- _Problem requirements_
Below are records; the lines starting at the one with "Put a point on each instance of the aluminium frame" and ending at the one with "and white marker?" must be reproduced exactly, both included. Pictures must not appear.

(Records contained in a dataset)

════════════════════

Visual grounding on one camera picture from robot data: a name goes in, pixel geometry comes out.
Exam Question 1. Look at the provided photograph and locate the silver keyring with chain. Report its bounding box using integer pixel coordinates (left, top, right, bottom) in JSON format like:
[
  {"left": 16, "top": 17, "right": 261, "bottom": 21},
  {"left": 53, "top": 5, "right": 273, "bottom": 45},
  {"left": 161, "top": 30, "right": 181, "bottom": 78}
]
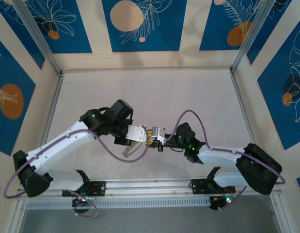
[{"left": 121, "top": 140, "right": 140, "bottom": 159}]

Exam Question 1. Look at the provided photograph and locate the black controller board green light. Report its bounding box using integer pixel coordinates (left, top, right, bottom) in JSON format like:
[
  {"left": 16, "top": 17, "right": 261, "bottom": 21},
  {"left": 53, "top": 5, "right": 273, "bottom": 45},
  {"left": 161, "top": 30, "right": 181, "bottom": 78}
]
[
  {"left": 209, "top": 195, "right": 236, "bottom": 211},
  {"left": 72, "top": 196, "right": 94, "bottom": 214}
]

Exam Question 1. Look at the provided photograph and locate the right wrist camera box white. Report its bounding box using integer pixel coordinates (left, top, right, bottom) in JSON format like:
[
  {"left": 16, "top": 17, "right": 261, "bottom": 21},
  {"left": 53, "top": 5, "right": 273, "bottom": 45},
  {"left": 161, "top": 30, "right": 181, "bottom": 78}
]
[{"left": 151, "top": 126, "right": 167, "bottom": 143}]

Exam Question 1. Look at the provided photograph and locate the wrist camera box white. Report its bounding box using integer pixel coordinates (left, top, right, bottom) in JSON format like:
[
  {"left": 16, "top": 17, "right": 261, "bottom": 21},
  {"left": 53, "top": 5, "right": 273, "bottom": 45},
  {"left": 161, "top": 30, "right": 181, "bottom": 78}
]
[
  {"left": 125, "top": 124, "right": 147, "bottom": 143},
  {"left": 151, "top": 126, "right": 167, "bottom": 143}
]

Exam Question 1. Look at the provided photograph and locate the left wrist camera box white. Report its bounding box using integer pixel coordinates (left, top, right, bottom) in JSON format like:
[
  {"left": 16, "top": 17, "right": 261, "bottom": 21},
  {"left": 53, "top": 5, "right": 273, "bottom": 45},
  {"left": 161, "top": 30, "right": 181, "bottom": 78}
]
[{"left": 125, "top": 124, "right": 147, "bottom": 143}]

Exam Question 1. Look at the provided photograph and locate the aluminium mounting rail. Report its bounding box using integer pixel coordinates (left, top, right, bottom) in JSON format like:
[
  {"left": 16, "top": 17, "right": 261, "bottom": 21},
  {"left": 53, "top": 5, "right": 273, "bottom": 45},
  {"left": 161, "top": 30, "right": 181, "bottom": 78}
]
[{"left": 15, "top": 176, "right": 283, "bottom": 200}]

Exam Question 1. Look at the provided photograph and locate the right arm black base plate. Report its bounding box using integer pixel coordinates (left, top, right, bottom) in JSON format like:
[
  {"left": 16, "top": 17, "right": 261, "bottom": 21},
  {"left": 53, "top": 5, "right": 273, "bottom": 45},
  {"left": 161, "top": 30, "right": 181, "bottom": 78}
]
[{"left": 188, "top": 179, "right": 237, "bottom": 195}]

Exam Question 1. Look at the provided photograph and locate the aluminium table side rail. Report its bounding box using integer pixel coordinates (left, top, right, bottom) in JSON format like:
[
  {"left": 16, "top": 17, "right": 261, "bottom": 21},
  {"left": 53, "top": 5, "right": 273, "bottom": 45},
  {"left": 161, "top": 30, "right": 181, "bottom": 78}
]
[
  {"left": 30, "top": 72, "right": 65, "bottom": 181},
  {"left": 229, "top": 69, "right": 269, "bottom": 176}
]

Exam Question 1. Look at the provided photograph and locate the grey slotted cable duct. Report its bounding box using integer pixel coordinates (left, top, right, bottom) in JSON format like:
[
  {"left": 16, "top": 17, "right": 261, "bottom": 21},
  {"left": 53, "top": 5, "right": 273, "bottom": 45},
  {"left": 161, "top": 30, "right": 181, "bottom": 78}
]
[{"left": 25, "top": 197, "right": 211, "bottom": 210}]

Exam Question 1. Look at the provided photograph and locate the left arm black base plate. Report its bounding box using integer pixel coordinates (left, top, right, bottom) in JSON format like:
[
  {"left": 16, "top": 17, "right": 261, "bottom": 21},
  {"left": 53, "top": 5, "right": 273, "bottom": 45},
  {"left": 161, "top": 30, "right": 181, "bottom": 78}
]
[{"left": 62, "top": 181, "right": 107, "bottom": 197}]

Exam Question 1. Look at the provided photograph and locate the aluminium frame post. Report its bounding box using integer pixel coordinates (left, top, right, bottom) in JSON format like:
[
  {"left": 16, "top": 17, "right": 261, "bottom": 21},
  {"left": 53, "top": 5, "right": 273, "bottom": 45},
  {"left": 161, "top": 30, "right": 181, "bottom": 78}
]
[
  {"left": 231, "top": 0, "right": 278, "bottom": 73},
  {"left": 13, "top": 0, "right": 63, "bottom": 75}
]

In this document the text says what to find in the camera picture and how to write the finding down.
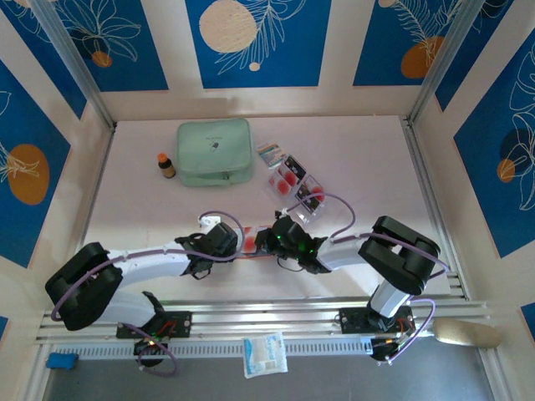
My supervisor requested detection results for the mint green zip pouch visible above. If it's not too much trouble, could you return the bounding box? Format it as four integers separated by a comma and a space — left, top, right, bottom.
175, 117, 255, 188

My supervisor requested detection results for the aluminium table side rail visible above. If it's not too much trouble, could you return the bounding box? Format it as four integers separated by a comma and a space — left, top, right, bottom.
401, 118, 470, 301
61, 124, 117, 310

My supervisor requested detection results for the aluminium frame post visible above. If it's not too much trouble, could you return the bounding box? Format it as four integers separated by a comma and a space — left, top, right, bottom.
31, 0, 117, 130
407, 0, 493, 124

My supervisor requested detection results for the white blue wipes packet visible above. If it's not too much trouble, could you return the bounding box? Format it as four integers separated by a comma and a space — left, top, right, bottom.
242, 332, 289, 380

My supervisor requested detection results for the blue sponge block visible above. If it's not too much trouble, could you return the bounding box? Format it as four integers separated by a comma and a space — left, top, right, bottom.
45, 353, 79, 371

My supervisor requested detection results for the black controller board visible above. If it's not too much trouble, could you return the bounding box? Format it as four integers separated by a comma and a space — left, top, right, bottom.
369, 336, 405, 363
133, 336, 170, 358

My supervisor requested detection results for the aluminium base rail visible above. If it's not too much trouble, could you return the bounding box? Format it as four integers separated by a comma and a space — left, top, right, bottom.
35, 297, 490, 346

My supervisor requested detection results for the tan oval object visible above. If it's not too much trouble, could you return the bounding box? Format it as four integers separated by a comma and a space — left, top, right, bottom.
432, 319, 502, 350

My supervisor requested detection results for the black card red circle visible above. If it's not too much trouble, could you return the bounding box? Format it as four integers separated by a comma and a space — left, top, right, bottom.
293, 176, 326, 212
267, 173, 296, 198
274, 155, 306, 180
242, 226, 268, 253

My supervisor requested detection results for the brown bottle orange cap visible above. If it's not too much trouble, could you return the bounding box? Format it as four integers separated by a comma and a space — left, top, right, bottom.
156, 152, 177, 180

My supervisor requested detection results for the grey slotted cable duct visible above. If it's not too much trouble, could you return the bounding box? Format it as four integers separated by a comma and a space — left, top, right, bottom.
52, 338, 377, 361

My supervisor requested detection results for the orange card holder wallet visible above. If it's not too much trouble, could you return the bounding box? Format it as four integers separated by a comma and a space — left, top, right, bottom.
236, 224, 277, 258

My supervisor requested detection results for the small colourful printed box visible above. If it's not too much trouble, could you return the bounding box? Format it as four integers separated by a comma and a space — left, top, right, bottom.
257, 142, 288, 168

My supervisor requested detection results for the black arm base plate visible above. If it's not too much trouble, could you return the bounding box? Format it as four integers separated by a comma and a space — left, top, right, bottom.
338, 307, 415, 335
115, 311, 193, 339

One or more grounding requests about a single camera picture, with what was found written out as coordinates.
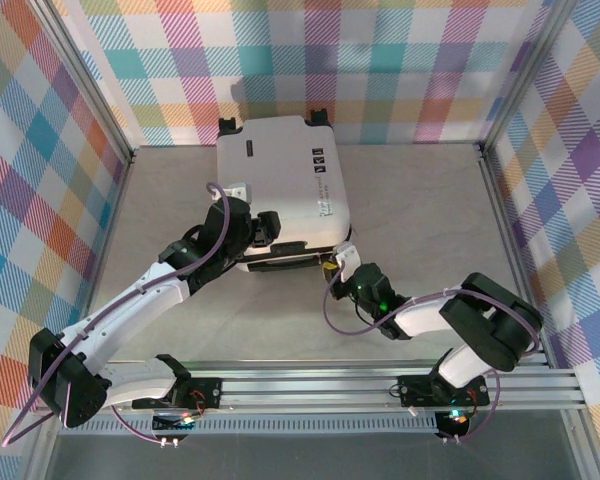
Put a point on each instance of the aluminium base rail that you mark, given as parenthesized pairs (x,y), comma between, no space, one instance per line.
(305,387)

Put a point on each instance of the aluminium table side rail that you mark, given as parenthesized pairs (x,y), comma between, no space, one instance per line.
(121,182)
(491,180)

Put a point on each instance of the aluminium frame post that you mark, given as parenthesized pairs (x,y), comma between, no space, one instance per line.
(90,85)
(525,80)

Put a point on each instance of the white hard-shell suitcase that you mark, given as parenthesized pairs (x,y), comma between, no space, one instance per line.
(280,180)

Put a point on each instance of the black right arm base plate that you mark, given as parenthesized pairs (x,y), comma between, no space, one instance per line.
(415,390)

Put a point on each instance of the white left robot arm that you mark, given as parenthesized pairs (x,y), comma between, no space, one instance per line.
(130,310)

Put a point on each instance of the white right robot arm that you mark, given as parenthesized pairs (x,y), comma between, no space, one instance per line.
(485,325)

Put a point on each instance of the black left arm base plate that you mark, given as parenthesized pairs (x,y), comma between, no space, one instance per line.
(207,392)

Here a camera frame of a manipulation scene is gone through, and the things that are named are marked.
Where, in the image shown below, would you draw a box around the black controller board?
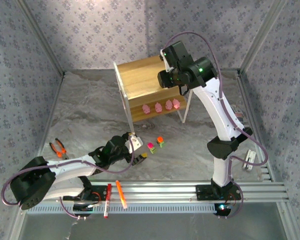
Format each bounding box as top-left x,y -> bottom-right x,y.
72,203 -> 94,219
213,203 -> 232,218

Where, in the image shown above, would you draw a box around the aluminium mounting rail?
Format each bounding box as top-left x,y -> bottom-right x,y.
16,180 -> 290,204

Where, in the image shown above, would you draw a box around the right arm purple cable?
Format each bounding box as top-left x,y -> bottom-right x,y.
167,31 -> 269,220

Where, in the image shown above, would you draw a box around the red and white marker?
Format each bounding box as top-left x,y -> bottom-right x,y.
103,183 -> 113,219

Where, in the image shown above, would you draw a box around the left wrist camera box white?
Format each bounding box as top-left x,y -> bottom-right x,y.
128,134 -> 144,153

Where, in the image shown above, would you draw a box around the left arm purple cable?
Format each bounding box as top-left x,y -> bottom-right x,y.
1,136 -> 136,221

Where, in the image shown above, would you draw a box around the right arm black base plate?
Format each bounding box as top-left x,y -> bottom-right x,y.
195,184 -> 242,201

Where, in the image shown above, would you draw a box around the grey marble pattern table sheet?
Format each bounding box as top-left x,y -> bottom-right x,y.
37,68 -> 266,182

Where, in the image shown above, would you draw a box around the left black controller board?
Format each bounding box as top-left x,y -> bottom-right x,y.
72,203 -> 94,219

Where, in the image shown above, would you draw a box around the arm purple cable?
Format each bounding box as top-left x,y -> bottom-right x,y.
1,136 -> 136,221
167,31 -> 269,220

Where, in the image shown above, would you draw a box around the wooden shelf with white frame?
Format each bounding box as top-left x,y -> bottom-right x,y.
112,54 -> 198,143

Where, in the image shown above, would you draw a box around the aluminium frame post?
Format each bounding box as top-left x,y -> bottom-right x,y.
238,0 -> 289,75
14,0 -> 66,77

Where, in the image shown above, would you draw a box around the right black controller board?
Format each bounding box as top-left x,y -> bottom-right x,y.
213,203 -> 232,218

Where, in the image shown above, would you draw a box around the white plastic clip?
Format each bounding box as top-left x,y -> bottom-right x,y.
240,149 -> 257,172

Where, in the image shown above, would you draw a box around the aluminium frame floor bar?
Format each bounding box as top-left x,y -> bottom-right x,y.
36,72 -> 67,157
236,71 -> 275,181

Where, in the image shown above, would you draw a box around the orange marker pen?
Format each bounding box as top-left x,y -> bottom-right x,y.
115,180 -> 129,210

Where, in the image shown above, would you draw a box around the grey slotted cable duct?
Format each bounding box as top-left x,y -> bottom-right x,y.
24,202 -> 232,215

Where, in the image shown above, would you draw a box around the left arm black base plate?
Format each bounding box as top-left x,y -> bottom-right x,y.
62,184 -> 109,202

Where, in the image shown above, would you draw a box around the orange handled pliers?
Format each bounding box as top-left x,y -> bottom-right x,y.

════════════════════

- _Exercise output_
Put a point on each instance of the aluminium frame post that you mark, given as parenthesized pairs (x,y), comma between, no space, one instance per line.
(90,85)
(525,80)

Put a point on each instance of the white hard-shell suitcase that you mark, given as parenthesized pairs (x,y), comma between, no space, one instance per line.
(280,180)

Put a point on each instance of the black right arm base plate that you mark, given as parenthesized pairs (x,y), comma between, no space, one instance per line.
(415,390)

Put a point on each instance of the white left robot arm that you mark, given as parenthesized pairs (x,y), comma between, no space, one instance per line.
(130,310)

Put a point on each instance of the white right robot arm that you mark, given as parenthesized pairs (x,y), comma between, no space, one instance per line.
(485,325)

Put a point on each instance of the black left arm base plate that you mark, given as parenthesized pairs (x,y), comma between, no space, one instance per line.
(207,392)

Here a camera frame of a manipulation scene is gone through, and the things that are named are marked.
Where, in the image shown below, would you draw a box around the black controller board?
Format each bounding box as top-left x,y -> bottom-right x,y.
72,203 -> 94,219
213,203 -> 232,218

Where, in the image shown above, would you draw a box around the aluminium mounting rail?
Format each bounding box as top-left x,y -> bottom-right x,y.
16,180 -> 290,204

Where, in the image shown above, would you draw a box around the right arm purple cable?
Format each bounding box as top-left x,y -> bottom-right x,y.
167,31 -> 269,220

Where, in the image shown above, would you draw a box around the red and white marker?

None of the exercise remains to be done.